Type the listing below out again exactly. No images.

DATA:
******************************
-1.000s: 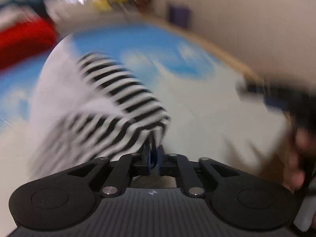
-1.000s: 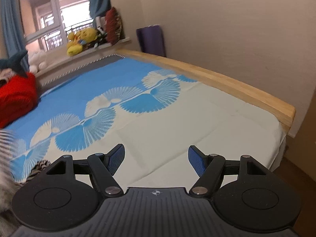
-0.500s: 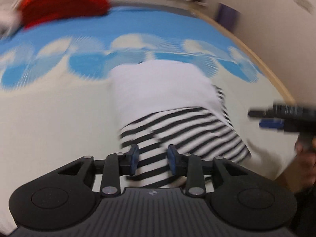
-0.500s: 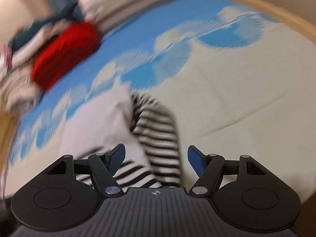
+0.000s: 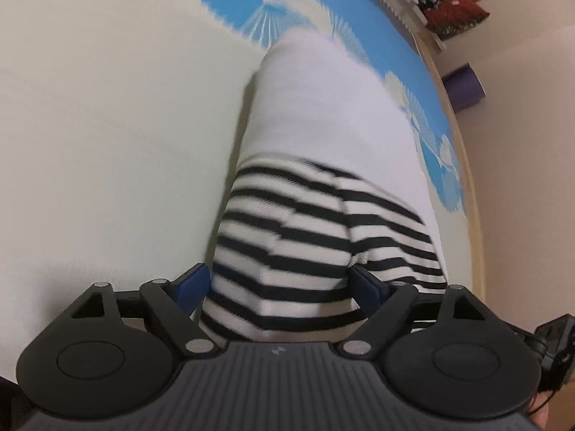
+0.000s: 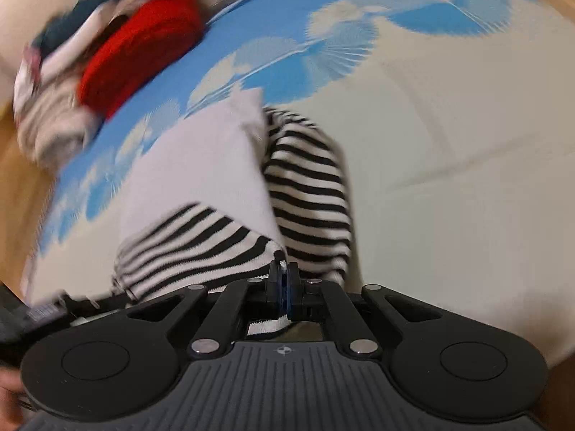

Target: Fold small clothes

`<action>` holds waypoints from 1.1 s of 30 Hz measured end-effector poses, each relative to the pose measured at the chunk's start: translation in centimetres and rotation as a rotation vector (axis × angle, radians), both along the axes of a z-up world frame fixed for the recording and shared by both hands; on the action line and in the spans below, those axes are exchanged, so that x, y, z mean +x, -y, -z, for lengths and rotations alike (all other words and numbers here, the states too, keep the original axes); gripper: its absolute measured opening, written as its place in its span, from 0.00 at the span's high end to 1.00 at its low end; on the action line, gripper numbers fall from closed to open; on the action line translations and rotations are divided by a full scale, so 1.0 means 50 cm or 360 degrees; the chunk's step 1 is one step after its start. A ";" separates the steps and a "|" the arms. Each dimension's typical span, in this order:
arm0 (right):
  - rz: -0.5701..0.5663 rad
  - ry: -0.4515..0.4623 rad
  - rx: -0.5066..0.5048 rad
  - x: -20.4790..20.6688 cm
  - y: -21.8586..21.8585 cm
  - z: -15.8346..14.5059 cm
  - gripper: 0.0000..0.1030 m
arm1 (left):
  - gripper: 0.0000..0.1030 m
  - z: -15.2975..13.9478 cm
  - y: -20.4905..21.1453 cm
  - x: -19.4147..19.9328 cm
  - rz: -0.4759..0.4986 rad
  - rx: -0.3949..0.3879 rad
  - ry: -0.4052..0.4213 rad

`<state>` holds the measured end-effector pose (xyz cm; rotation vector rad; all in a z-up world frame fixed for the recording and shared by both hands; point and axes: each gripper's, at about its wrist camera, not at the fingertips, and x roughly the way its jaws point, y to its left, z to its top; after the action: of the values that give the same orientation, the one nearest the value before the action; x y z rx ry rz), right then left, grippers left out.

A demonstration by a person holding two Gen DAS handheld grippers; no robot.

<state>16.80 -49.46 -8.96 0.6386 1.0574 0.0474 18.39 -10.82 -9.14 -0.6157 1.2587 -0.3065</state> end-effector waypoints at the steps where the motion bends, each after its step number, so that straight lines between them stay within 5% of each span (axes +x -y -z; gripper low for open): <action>1: 0.0013 -0.0036 0.0005 -0.004 0.009 0.002 1.00 | 0.14 0.009 0.005 -0.002 0.0037 0.0025 -0.0002; 5: -0.0127 -0.0324 -0.0232 -0.003 -0.025 0.050 1.00 | 0.14 0.014 0.035 -0.006 0.0195 0.0226 0.0062; 8: -0.0147 -0.0372 -0.0408 0.008 -0.048 0.050 0.97 | 0.14 -0.014 0.047 0.014 0.0305 0.0337 0.0076; 10: -0.0084 -0.0283 -0.0465 0.014 -0.048 0.023 0.95 | 0.15 -0.046 0.042 0.044 0.0397 0.0380 0.0076; 14: 0.0095 0.0037 -0.0312 0.020 -0.032 -0.044 0.58 | 0.15 -0.115 -0.001 0.115 0.0454 0.0344 0.0183; 17: 0.0128 0.0134 -0.0191 0.037 -0.038 -0.058 0.48 | 0.14 -0.134 -0.039 0.184 0.0393 0.0234 0.0209; 20: 0.0028 -0.0008 -0.0152 0.073 -0.068 -0.025 0.37 | 0.14 -0.117 -0.054 0.249 0.0326 0.0148 0.0207; 25: -0.0167 -0.0464 -0.0433 0.079 -0.128 0.068 0.31 | 0.14 -0.023 -0.061 0.319 0.0135 -0.0047 0.0000; 27: -0.0143 -0.0448 -0.0401 0.084 -0.123 0.061 0.37 | 0.14 -0.003 -0.033 0.337 0.0153 -0.0073 -0.0019; 33: -0.0199 -0.0386 -0.0392 0.094 -0.151 0.040 0.76 | 0.14 0.027 0.013 0.355 0.0208 -0.0085 0.0009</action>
<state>21.48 -41.91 -10.97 0.3598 1.3130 -0.0526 36.13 -11.47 -10.50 -0.5789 1.2912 -0.4516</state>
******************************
WRITTEN RESPONSE:
-1.000s: 
-1.000s: 
-0.500s: 
-0.500s: 
+0.000s: 
+0.000s: 

Target: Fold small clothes

`<action>` holds waypoints from 1.1 s of 30 Hz measured end-effector poses, each relative to the pose measured at the chunk's start: translation in centimetres and rotation as a rotation vector (axis × angle, radians), both along the axes of a z-up world frame fixed for the recording and shared by both hands; on the action line and in the spans below, those axes are exchanged, so that x, y, z mean +x, -y, -z, for lengths and rotations alike (all other words and numbers here, the states too, keep the original axes); gripper: its absolute measured opening, written as its place in its span, from 0.00 at the span's high end to 1.00 at its low end; on the action line, gripper numbers fall from closed to open; on the action line translations and rotations are divided by a full scale, so 1.0 means 50 cm or 360 degrees; the chunk's step 1 is one step after its start. A ";" separates the steps and a "|" the arms. Each dimension's typical span, in this order:
arm0 (right):
  - rz: -0.5701..0.5663 rad
  - ry: -0.4515..0.4623 rad
  - rx: -0.5066..0.5048 rad
  - x: -20.4790..20.6688 cm
  - y: -21.8586..21.8585 cm
  - z: -15.8346..14.5059 cm
  - gripper: 0.0000..0.1030 m
arm1 (left):
  - gripper: 0.0000..0.1030 m
  - z: -15.2975..13.9478 cm
  - y: -20.4905..21.1453 cm
  - x: -19.4147..19.9328 cm
  - rz: -0.4759..0.4986 rad
  - rx: -0.3949..0.3879 rad
  - ry: -0.4052..0.4213 rad

`<state>` holds the measured end-effector pose (xyz cm; rotation vector rad; all in a z-up world frame fixed for the recording and shared by both hands; point and axes: each gripper's, at about its wrist camera, not at the fingertips, and x roughly the way its jaws point, y to its left, z to its top; after the action: of the values that give the same orientation, the one nearest the value before the action; x y z rx ry rz), right then left, grippers left out.

A demonstration by a person holding two Gen DAS handheld grippers; no robot.

<state>16.80 -49.46 -8.96 0.6386 1.0574 0.0474 18.39 -10.82 -9.14 -0.6157 1.2587 -0.3065</state> end-effector waypoints at the steps where the motion bends, each after its step number, so that straight lines between them stay within 5% of each span (axes +x -y -z; gripper low for open): <action>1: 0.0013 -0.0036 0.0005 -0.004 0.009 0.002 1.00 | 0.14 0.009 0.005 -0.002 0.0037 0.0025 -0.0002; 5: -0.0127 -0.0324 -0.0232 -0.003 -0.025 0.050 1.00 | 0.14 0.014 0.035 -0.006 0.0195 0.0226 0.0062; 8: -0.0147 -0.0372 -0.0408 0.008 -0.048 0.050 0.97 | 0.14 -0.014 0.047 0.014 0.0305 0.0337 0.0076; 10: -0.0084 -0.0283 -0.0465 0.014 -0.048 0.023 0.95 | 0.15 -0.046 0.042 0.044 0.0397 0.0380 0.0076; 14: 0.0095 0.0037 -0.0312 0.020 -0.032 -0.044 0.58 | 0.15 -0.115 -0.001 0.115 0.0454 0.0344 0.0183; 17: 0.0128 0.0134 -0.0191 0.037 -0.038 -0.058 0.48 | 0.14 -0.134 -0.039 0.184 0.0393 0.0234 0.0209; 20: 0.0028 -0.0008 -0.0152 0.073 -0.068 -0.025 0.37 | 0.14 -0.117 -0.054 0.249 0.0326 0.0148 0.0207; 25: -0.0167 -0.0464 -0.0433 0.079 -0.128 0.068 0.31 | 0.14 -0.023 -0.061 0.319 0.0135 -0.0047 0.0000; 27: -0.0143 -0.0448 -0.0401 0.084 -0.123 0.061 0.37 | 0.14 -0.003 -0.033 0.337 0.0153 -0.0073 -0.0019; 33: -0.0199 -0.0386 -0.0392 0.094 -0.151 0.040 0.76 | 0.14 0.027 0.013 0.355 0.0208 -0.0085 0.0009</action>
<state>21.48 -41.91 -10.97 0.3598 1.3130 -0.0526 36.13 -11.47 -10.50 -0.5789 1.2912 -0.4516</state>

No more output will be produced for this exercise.